— ACTIVITY —
Repeat, please, only the lines from the top of the data down to the line with "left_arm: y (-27"; include both of those lines.

— Data extracted from a collection —
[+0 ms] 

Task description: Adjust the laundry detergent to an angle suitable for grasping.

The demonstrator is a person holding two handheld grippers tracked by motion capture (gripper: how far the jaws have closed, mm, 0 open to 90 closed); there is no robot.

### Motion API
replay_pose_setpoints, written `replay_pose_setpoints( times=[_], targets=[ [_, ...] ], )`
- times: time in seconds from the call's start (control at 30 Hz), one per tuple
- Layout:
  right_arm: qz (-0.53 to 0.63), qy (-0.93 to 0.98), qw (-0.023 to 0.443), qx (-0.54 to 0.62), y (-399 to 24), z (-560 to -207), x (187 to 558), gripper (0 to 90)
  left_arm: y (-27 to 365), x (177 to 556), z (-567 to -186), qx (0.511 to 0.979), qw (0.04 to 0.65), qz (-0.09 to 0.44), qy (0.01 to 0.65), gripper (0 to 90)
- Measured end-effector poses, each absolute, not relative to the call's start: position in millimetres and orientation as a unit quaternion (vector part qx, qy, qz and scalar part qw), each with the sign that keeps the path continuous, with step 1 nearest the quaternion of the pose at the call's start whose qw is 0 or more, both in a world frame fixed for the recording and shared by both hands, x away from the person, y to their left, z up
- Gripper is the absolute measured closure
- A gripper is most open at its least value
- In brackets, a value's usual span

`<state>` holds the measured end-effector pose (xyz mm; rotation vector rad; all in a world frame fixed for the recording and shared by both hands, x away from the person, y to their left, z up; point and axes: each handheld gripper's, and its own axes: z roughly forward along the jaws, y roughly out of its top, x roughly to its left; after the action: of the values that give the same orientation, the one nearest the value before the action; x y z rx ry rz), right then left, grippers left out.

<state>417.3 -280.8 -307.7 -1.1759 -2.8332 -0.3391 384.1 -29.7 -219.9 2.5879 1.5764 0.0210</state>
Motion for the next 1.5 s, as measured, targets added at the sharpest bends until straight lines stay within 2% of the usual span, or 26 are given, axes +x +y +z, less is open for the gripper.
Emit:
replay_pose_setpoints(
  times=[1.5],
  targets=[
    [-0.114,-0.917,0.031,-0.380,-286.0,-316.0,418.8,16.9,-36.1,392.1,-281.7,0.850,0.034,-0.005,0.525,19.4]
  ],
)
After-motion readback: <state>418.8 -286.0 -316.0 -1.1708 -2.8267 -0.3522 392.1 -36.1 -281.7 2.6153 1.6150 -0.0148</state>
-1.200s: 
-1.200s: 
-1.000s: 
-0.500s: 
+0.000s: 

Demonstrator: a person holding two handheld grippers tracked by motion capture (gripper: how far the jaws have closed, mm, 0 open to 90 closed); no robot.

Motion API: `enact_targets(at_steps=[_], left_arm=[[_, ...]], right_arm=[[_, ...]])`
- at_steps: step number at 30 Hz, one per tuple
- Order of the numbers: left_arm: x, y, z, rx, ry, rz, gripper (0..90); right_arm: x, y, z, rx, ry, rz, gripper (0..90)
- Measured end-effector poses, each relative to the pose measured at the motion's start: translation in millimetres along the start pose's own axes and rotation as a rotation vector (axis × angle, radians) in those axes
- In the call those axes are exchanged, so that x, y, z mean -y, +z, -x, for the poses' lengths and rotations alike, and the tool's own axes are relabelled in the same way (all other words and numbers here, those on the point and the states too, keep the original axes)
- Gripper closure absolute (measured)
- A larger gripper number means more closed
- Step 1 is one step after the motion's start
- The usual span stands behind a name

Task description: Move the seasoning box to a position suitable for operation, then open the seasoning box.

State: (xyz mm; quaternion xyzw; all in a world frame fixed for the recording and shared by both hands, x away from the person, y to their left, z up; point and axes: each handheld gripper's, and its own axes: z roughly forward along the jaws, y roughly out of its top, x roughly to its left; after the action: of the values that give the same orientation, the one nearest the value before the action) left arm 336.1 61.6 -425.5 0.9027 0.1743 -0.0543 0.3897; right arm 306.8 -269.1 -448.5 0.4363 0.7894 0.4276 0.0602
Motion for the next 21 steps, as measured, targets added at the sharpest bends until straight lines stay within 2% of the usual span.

— RESULT FOR THIS EXERCISE —
[+0 ms] 

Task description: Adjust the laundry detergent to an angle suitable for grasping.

The demonstrator is a person holding two handheld grippers tracked by motion capture (gripper: how far the jaws have closed, mm, 0 open to 90 closed); there is no robot.

### Motion API
replay_pose_setpoints, written `replay_pose_setpoints( times=[_], targets=[ [_, ...] ], )`
- times: time in seconds from the call's start (control at 30 Hz), one per tuple
- Layout:
  right_arm: qz (-0.53 to 0.63), qy (-0.93 to 0.98), qw (-0.023 to 0.443), qx (-0.54 to 0.62), y (-399 to 24), z (-560 to -207), x (187 to 558), gripper (0 to 90)
  left_arm: y (-27 to 365), x (177 to 556), z (-567 to -186), qx (0.511 to 0.979), qw (0.04 to 0.65), qz (-0.09 to 0.44), qy (0.01 to 0.65), gripper (0 to 90)

The exercise requires no additional answer.